We need a variational circuit that is capable of transforming a input state into another. This first part looks difficult until we saw the fact that states in quantum mechanics are really similar to probability distributions, so we can think this problem as: given a probability distribution we want to train a quantum circuit that outputs numbers from that probability distribution. Luckily for us, this problem had been aproach in the past by researchers [1] [2]. So we can take their anzats and apply it to our problem. The following function does exactly that, it constructs an anzats based of the proposed anzats from [1]:

In [4]:
#Construct the anzats
#The function receives the number of qubits used in the anzats, the number of
#layers that we want in our anzats and the parameters that
#are used.
#The function returns the anzats.
def generate_anzats(n_qubits,n_layers,parameters):
    circuit = QuantumCircuit(n_qubits)

    for layer in range(n_layers):
        for i in range(n_qubits):
            circuit.ry(parameters[n_qubits*layer+i], i)

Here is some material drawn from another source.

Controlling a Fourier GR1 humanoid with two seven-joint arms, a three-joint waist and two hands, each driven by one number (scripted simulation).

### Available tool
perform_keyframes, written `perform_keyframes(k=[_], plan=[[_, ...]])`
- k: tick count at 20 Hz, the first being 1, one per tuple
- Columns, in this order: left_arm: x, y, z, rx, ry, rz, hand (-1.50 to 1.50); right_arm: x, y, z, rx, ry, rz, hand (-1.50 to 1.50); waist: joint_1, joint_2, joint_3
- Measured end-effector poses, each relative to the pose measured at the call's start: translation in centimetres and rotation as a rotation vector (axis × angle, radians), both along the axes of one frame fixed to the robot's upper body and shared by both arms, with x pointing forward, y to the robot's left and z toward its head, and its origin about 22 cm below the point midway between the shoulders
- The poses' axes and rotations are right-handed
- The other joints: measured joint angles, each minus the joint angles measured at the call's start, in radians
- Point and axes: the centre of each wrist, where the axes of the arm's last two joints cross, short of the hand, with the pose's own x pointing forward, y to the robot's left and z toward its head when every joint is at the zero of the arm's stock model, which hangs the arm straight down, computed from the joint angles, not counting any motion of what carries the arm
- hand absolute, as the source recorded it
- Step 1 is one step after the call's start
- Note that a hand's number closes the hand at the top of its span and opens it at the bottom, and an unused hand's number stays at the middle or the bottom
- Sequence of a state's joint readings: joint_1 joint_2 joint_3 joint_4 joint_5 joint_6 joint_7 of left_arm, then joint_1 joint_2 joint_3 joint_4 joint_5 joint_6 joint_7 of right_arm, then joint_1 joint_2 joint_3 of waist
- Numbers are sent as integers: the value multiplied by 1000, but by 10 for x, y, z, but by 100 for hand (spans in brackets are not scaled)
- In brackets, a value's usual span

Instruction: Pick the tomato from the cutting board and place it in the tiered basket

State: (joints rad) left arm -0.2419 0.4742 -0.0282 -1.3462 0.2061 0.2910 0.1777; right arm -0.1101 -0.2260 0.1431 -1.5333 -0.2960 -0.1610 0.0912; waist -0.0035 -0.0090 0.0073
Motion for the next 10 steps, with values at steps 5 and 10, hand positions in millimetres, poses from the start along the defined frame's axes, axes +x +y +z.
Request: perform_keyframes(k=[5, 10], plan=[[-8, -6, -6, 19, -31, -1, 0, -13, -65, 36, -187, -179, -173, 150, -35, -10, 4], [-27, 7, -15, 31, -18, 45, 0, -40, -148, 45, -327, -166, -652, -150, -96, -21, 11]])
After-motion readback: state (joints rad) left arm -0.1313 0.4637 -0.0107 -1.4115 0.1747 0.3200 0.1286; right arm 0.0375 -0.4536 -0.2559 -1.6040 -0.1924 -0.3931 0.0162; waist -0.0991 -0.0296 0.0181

        for i in range(n_qubits):
            circuit.cz(i,(i+1)%n_qubits)

    for i in range(n_qubits):
        circuit.ry(parameters[n_qubits*(n_layers)+i], i)
    circuit.barrier()
    return circuit

Now that we have our circuit, we have to train it. To train any machine learning algorithm (yes, even the quantum ones) we need three basic ingredients that are:
- A dataset and their objective values (only applies for supervised learning) 
- An objective function that we want to minimice/maximaze
- An optimizer that takes the objective function and it returns the optimal parameters.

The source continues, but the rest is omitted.